A 20 percent increase in the amount of electricity produced by a wind farm will help lead the industry beyond a U.S. tax credit that supports development now.
General Electric Co. is driving to get the most out of a wind farm with a combination of higher towers, longer blades, and advanced planning that targets the benefits of customized designs, said Steve Bolze, chief executive officer of GE Water & Power.
“This is a $50 billion value creation,” Bolze said in an interview. “This is a huge game changer. It’s a culmination of everything we’ve learned about wind.”
The federal production tax credit that helped the U.S. become the world’s largest producer of wind energy in 2014 expired, again, on Dec. 31. The on-again, off-again status of the credit has made it difficult for the wind industry to make long-term plans. It expired at the end of 2012, was renewed days later at the start of 2013, then lapsed again at the beginning of last year, only to be revived for a brief window at the end of 2014.
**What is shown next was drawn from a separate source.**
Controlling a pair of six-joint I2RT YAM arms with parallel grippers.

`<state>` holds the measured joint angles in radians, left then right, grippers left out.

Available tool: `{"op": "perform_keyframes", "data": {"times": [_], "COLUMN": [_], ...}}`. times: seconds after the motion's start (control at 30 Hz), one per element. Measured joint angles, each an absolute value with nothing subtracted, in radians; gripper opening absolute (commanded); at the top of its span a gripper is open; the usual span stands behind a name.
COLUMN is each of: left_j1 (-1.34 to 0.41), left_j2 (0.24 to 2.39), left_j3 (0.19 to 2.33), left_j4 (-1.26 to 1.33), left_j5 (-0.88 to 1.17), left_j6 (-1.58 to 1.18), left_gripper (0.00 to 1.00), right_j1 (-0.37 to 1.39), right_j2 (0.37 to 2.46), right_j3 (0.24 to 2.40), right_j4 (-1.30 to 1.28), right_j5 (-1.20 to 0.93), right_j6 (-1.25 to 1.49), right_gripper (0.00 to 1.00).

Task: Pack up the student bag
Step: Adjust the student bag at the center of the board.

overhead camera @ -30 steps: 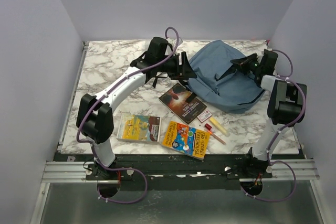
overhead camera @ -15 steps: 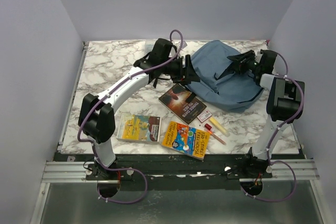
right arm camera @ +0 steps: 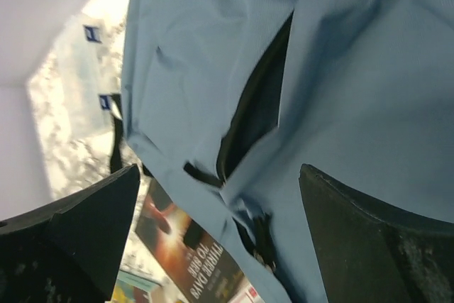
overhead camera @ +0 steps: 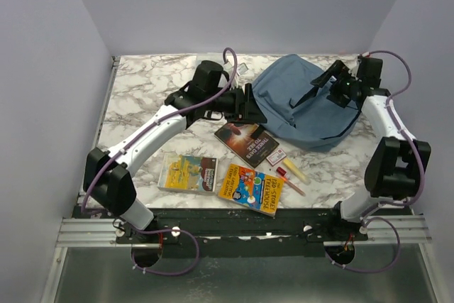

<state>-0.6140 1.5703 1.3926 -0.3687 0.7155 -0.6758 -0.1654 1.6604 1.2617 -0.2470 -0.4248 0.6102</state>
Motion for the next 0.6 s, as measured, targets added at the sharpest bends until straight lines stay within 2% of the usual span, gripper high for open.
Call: {"op": "perform_keyframes", "data": {"times": [0.13,0.27,0.37,0.6], "left_j1": [-0.638,-0.661,-0.672,-0.678], "left_j2": [1.513,1.475,1.471,1.47], "left_j3": [1.393,1.393,1.393,1.393], "left_j4": [-0.355,-0.341,-0.337,-0.337], "left_j5": [0.727,0.738,0.746,0.758], "left_j6": [-0.676,-0.675,-0.675,-0.676], "left_gripper": [0.73,0.73,0.73,0.76], "right_j1": [-0.052,0.172,0.326,0.393], "right_j2": [1.53,1.417,1.365,1.325], "right_j3": [1.258,1.21,1.114,0.955], "right_j4": [-0.437,-0.565,-0.626,-0.792], "right_j5": [-0.257,-0.158,-0.169,-0.12], "right_j6": [0.517,0.507,0.539,0.624], "right_gripper": [0.83,0.83,0.82,0.79]}}
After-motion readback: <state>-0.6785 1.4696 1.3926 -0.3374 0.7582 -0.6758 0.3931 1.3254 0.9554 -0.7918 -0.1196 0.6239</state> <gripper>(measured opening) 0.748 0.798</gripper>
Renewing the tax credit is the main focus of the American Wind Energy Association, a Washington-based industry group. President Barack Obama has asked for a permanent extension.
GE, the largest supplier of wind turbines in the U.S., expects power produced by the technology to double in five years to 8 percent, reducing fuel costs and pollution. Even without the tax credit, some projects make economic sense already, Bolze said.
“Some projects are on the edge,” he said. “A 20 percent improvement can be enough to tip the edge.”